* _TASK REQUIREMENTS_: What is needed is an exact copy of the entries below, with the pictures left out.

Recorded data
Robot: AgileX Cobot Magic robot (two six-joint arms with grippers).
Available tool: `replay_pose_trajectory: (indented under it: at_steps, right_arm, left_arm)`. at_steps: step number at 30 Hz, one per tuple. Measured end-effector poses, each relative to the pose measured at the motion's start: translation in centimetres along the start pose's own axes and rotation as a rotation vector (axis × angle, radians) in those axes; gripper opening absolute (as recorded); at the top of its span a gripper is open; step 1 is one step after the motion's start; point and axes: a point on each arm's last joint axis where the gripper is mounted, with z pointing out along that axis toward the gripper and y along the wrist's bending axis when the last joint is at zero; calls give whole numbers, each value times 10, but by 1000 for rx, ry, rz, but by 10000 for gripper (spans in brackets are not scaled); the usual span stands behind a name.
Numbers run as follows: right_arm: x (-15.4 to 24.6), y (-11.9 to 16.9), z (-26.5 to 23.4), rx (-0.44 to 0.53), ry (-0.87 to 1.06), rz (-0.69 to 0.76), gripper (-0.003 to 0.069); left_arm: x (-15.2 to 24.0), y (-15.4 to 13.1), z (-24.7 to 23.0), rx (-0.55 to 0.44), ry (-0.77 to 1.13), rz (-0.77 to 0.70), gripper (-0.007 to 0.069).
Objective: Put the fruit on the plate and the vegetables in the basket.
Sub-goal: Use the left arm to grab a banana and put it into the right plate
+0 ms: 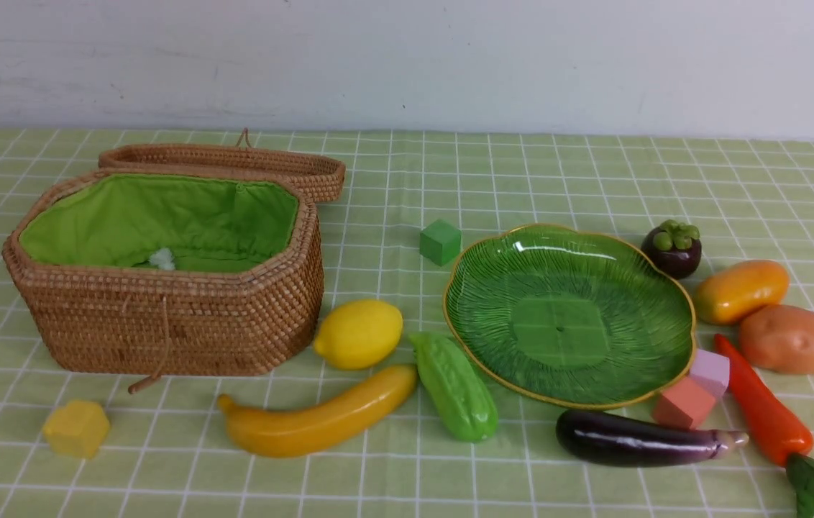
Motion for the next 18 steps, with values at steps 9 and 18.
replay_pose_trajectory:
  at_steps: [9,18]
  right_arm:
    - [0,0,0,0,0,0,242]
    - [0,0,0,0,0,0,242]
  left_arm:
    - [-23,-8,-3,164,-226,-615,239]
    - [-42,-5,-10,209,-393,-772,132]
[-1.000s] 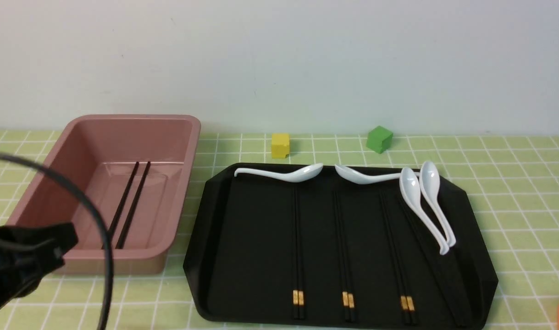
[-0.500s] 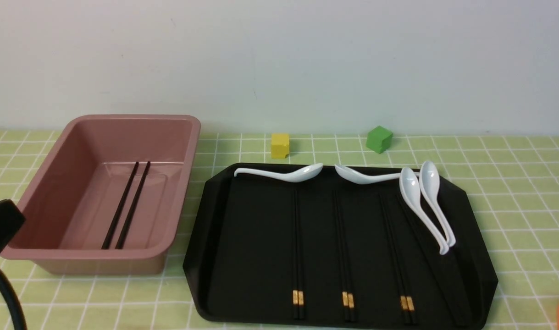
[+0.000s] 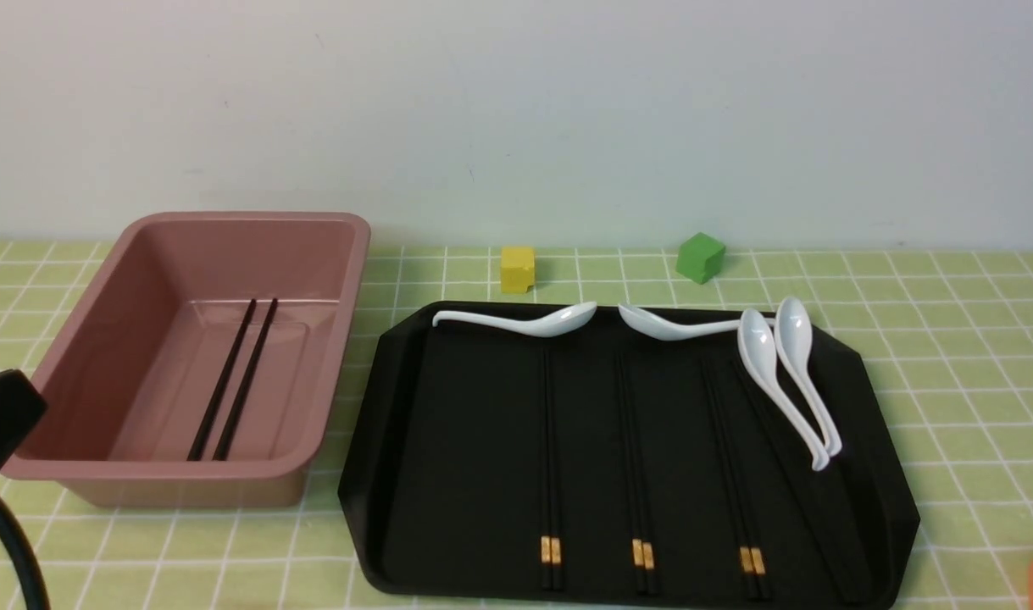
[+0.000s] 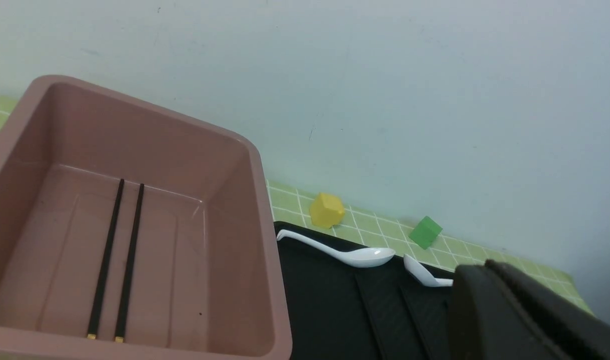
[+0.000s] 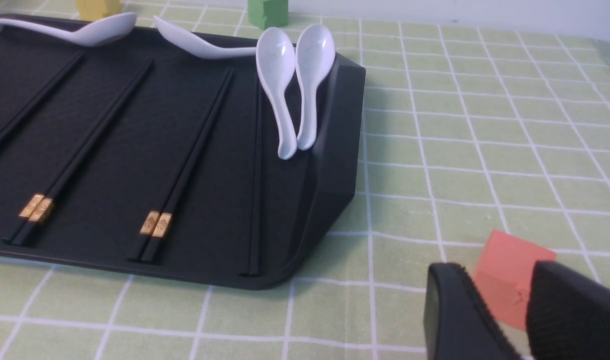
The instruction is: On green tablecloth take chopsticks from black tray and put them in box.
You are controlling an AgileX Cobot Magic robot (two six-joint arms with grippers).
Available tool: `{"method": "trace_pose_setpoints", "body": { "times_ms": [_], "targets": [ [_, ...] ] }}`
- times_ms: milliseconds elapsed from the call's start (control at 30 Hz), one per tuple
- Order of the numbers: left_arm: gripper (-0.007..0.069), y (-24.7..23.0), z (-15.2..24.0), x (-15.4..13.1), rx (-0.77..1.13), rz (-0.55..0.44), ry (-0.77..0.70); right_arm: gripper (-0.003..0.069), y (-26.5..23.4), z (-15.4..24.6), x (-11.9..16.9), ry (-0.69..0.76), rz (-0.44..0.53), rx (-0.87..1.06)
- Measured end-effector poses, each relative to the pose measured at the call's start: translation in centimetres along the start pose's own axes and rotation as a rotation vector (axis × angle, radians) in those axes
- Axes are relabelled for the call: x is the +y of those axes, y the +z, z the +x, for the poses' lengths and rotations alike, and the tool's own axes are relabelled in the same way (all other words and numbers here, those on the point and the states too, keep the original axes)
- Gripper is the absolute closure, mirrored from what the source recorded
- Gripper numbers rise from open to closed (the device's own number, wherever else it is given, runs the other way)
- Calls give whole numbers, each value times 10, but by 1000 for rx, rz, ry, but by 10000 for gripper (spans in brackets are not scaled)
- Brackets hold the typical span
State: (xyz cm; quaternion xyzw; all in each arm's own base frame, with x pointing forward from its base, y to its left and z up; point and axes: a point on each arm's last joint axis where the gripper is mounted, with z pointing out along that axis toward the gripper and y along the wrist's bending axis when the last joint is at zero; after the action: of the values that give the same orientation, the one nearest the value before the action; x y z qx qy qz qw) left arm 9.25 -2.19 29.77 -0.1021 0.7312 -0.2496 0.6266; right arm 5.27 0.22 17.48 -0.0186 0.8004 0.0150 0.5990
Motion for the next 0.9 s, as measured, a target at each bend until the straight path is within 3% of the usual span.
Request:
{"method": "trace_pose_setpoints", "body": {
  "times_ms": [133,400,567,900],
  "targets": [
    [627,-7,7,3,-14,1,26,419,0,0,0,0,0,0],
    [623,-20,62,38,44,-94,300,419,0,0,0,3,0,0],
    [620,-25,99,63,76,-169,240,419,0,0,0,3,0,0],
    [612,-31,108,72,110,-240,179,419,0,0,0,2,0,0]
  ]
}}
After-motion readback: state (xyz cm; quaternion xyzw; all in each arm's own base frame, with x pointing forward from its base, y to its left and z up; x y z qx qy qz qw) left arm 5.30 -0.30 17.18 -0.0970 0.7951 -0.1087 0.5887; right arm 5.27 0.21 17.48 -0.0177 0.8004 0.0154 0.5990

* _SOLUTION FOR THIS TASK_:
Robot: AgileX Cobot Magic robot (two six-joint arms with grippers).
Available tool: `replay_pose_trajectory: (indented under it: at_steps, right_arm, left_arm)`. at_steps: step number at 30 Hz, one per tuple. Measured end-effector poses, each relative to the pose measured at the motion's start: translation in centimetres along the start pose's own axes and rotation as a rotation vector (axis × angle, radians) in those axes; gripper opening absolute (as recorded); at the top of its span a gripper is open; step 1 is one step after the motion's start; point and axes: a point on each arm's last joint axis where the gripper is mounted, with z pointing out along that axis toward the gripper and y along the wrist's bending axis when the last joint is at zero; calls give whole numbers, each value times 10, but by 1000 for rx, ry, rz, but by 10000 for gripper (spans in brackets are not scaled); the usual span stands behind a name.
Numbers run as follows: right_arm: x (-15.4 to 24.6), y (-11.9 to 16.9), z (-26.5 to 23.4), rx (-0.44 to 0.53), ry (-0.87 to 1.06), rz (-0.69 to 0.76), gripper (-0.003 to 0.069); left_arm: x (-15.2 to 24.0), y (-15.4 to 13.1), z (-24.7 to 23.0), rx (-0.55 to 0.44), ry (-0.77 to 1.13), rz (-0.77 to 0.70), gripper (-0.007 to 0.069).
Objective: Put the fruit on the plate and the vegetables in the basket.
Sub-goal: Use the left arm to grab a banana and put it into the right plate
+0 ms: 
Motion for the next 18 steps, with values at steps 9 and 18.
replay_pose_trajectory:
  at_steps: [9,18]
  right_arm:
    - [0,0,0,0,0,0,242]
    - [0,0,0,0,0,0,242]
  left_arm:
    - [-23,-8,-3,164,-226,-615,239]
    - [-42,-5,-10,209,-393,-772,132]
[-1.000s] 
[-0.500s] 
[+0.000s] 
[+0.000s] 
[+0.000s] 
The instruction is: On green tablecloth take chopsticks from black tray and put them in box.
You are controlling an AgileX Cobot Magic robot (two six-joint arms with grippers).
Available tool: `{"method": "trace_pose_setpoints", "body": { "times_ms": [_], "targets": [ [_, ...] ] }}`
- times_ms: milliseconds elapsed from the call's start (control at 30 Hz), one per tuple
- Order of the numbers: left_arm: gripper (-0.007..0.069), y (-24.7..23.0), z (-15.2..24.0), x (-15.4..13.1), rx (-0.77..1.13), rz (-0.55..0.44), ry (-0.77..0.70); right_arm: gripper (-0.003..0.069), y (-26.5..23.4), z (-15.4..24.6), x (-11.9..16.9), ry (-0.69..0.76), rz (-0.44..0.53), rx (-0.87..1.06)
- Measured end-effector poses, each relative to the pose measured at the call's start: translation in centimetres along the start pose's own axes and rotation as a rotation vector (axis × angle, radians) in those axes
- Axes are relabelled for the call: x is the +y of those axes, y the +z, z the +x, for the poses' lengths and rotations alike, and the tool's own axes are relabelled in the same way (all other words and numbers here, those on the point and the states too, keep the original axes)
- Gripper is the absolute closure, mirrored from what the source recorded
- Gripper numbers rise from open to closed (the device's own number, wherever else it is given, runs the other way)
- Calls give whole numbers, each value times 10, but by 1000 for rx, rz, ry, but by 10000 for gripper (spans in brackets are not scaled)
- Brackets hold the typical span
State: (xyz cm; quaternion xyzw; all in each arm's own base frame, with x pointing forward from its base, y to its left and z up; point and axes: a point on each arm's last joint axis where the gripper is mounted, with z pointing out along that axis toward the gripper and y along the wrist's bending axis when the last joint is at zero; after the action: of the values that give the same orientation, the one nearest the value before the action; x y z qx qy qz qw) left arm 9.25 -2.19 29.77 -0.1021 0.7312 -0.2496 0.6266; right arm 5.27 0.22 17.48 -0.0186 0.8004 0.0150 0.5990
Motion for the next 0.9 s, as measured, a target at each bend until the straight path is within 3% of the usual span.
Request:
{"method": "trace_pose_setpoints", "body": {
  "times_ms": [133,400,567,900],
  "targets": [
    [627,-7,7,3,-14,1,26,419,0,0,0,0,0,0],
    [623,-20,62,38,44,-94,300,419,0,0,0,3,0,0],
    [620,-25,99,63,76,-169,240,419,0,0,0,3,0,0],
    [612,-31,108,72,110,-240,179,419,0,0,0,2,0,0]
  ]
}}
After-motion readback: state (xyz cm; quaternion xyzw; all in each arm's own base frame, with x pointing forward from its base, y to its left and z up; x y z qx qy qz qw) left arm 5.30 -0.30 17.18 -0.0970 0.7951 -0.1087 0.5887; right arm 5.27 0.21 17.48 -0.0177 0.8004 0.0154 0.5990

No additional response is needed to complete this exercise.